A month ago she made two trips to the hospital, for a total of three weeks. She had several upper gastrointestinal endoscopies, a barium swallow, two CAT scans and an esophageal pH test. Each one showed a raw esophagus and a raw stomach. That’s when we understood that the word acid meant exactly that. The acid’s erosion had caused permanent, nonreversible damage.

Even though she had been receiving treatment all those years and had taken every medication they prescribed, she still ended up vomiting after every meal. And with every sip of water.

They put her on several different hospital diets, and none of them prevented the vomiting. So she stopped eating. She was tired of the pain in her stomach, chest and throat. She was tired of the burning sensation. But mostly she was tired of the nausea and vomiting.

So she asked that I share her story with others. She doesn’t want to see people wait to talk to their doctors about heartburn and acid reflux. She wants people to know that constant acid reflux that never goes away is one of the most painful things one can experience.
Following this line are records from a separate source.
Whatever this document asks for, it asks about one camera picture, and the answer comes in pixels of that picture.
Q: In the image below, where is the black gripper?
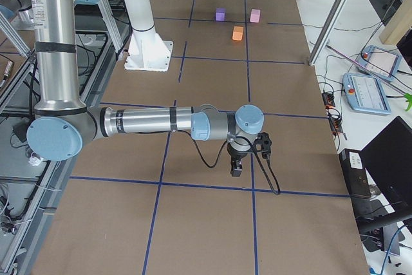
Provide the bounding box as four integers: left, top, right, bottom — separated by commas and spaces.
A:
227, 139, 253, 177

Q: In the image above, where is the aluminium frame post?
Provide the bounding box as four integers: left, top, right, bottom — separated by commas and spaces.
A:
308, 0, 347, 66

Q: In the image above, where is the wooden post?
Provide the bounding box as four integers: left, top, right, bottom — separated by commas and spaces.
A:
379, 0, 411, 45

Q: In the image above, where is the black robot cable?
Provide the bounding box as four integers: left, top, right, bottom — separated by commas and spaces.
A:
173, 129, 281, 196

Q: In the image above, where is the black laptop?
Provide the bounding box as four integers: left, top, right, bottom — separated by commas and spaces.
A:
360, 116, 412, 205

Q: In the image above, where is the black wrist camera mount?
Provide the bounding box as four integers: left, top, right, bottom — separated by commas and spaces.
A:
253, 132, 272, 160

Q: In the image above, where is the blue network cable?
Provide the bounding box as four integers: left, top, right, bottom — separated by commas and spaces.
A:
370, 223, 407, 275

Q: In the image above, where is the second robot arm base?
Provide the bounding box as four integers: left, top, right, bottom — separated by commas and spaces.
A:
1, 0, 34, 30

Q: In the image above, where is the near teach pendant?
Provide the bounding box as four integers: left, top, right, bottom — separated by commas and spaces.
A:
342, 73, 391, 115

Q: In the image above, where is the aluminium table frame rail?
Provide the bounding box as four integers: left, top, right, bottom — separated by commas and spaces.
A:
1, 162, 61, 274

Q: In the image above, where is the orange foam block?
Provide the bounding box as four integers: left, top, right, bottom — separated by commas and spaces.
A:
232, 26, 244, 41

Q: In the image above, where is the purple foam block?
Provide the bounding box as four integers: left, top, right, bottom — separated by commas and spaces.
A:
215, 8, 226, 21

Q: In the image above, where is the white pedestal column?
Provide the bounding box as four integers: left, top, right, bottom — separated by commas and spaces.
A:
124, 0, 173, 71

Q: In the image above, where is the black box device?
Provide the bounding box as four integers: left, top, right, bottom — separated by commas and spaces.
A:
339, 149, 371, 199

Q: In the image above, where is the far teach pendant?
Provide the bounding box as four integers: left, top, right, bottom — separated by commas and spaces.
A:
356, 45, 401, 82

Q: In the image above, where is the orange black connector strip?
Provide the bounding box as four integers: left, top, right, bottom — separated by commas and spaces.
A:
321, 91, 347, 140

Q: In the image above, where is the teach pendant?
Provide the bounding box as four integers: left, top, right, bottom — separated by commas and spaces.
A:
342, 73, 391, 115
356, 45, 401, 82

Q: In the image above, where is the pink foam block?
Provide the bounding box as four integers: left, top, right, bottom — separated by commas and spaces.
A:
250, 8, 261, 23

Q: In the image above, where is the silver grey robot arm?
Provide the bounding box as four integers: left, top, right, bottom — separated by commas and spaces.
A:
26, 0, 271, 176

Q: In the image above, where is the green plastic clamp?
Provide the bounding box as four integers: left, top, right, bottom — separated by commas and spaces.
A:
403, 93, 412, 111

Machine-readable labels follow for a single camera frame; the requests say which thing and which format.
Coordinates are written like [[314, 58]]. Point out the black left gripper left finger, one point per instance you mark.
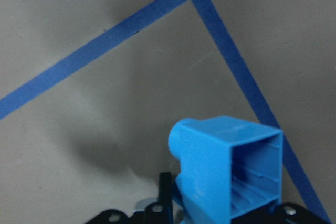
[[160, 211]]

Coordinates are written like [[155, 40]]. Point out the blue three-stud toy block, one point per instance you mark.
[[228, 167]]

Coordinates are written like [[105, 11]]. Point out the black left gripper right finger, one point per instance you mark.
[[287, 213]]
Not only are you uncomfortable but you no longer have control over your body and how it reacts to food and water. One would think that with all of the technological advances we’ve had that GERD would be something that is easily treated. Or at least successfully treated.

On the rare occasion when I wake up at night with the feeling of someone pouring acid down my throat (and yes, that’s how it feels), I have to sit up instantly because the fluid is making its way up my throat. And each time I pray I won’t go through that again.

I now keep heartburn medication and antacids on me at all times because I never know when it will happen. I’ve watched my mom choke on foods while denying herself of her favorite foods. I’ve heard her vomit from just drinking a few ounces of water. And I’ve watched her starve just to make the pain go away. I believe that speaks volumes on the pain that one with GERD goes through.

So if you know someone with GERD and you say, “oh, I get heartburn too,” or suggest that they “just take a pill,” remember it’s not always that simple. GERD is a disease. It is not a symptom.